The emergence of China, India, South Africa and Brazil as a grouping was the most significant outcome of the climate talks in Copenhagen, a U.N. official said Wednesday.
The Copenhagen Accord _ which urges major polluters to make deeper emissions cuts but does not require it _ emerged principally from President Barack Obama's meeting with the leaders of the four countries, a group referred to as BASIC.
"This is a very significant political development," said Rajendra Pachauri, chairman of the U.N. Intergovernmental Panel on Climate Change, which shared the Nobel Peace Prize with former U.S. Vice President Al Gore in 2007.

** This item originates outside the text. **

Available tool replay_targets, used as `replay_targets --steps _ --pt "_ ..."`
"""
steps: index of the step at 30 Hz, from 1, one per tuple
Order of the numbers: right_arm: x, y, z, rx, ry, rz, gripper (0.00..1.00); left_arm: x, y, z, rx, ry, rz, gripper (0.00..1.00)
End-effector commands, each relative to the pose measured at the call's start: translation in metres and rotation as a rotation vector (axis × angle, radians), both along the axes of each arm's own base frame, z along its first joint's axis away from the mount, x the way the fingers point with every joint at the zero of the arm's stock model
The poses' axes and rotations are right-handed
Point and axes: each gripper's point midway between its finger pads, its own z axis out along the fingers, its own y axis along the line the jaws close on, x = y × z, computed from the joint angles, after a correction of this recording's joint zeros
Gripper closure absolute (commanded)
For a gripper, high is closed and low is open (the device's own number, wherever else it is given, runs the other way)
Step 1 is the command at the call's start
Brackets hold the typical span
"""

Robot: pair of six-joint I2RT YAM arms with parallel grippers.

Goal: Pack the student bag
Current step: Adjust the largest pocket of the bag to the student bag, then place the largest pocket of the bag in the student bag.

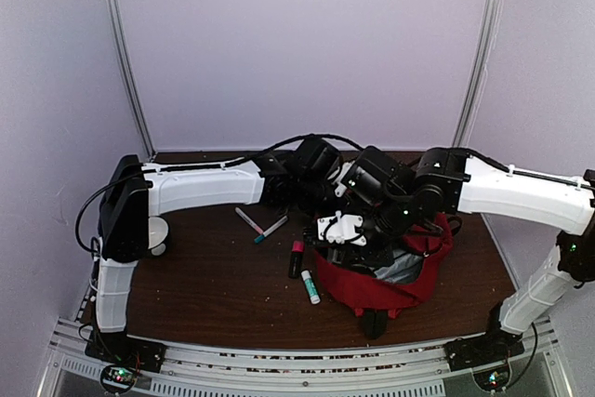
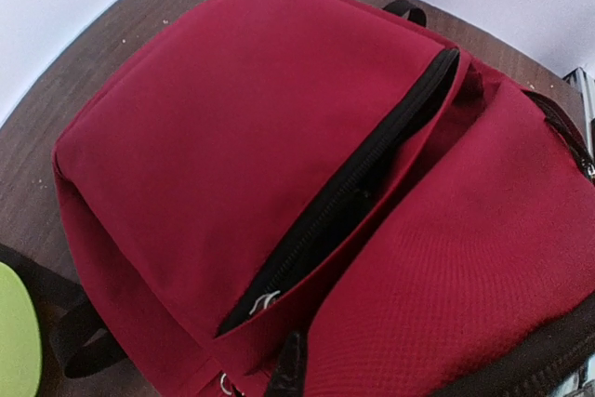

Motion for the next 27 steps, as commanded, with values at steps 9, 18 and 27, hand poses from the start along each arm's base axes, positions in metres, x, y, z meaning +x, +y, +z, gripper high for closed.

Developed countries will "have to deal with the power of this group ... for reaching a full fledged binding agreement in Mexico next year," Pachauri said in his first media briefing since returning from talks in the Danish capital last week.
Pachauri endorsed India's stand that the Copenhagen Accord based future negotiations on the Kyoto Protocol, which expires in 2012. In Copenhagen, many developed countries wanted to see the end of the Kyoto Protocol, which the U.S. refused to sign and which required developed countries to cut emissions while making no demands on developing nations such as India.
"Whatever one calls the new agreement, its general principles must be based on the Kyoto Protocol," he said, otherwise it will not be accepted by a large number of countries.
Pachauri said time is running out for the world to act to halt climate change. "If we don't reach a binding agreement by 2010, then clearly we are losing time and that will make it much more difficult and much more expensive for the world," he said.
U.N. scientists have said any temperature rise above 3.6-degrees Fahrenheit (2 degrees Celsius) could lead to a catastrophic sea level rise threatening islands and coastal cities, the killing off of many species of animals and plants, and the alteration of agricultural economies of many countries.
Pachauri also urged India to assist the most vulnerable countries in Africa and small island states.
"Indian authorities must express and show concern for protecting the ecosystems of this planet and should not allow their words or actions to be interpreted as being only in India's interest," he said.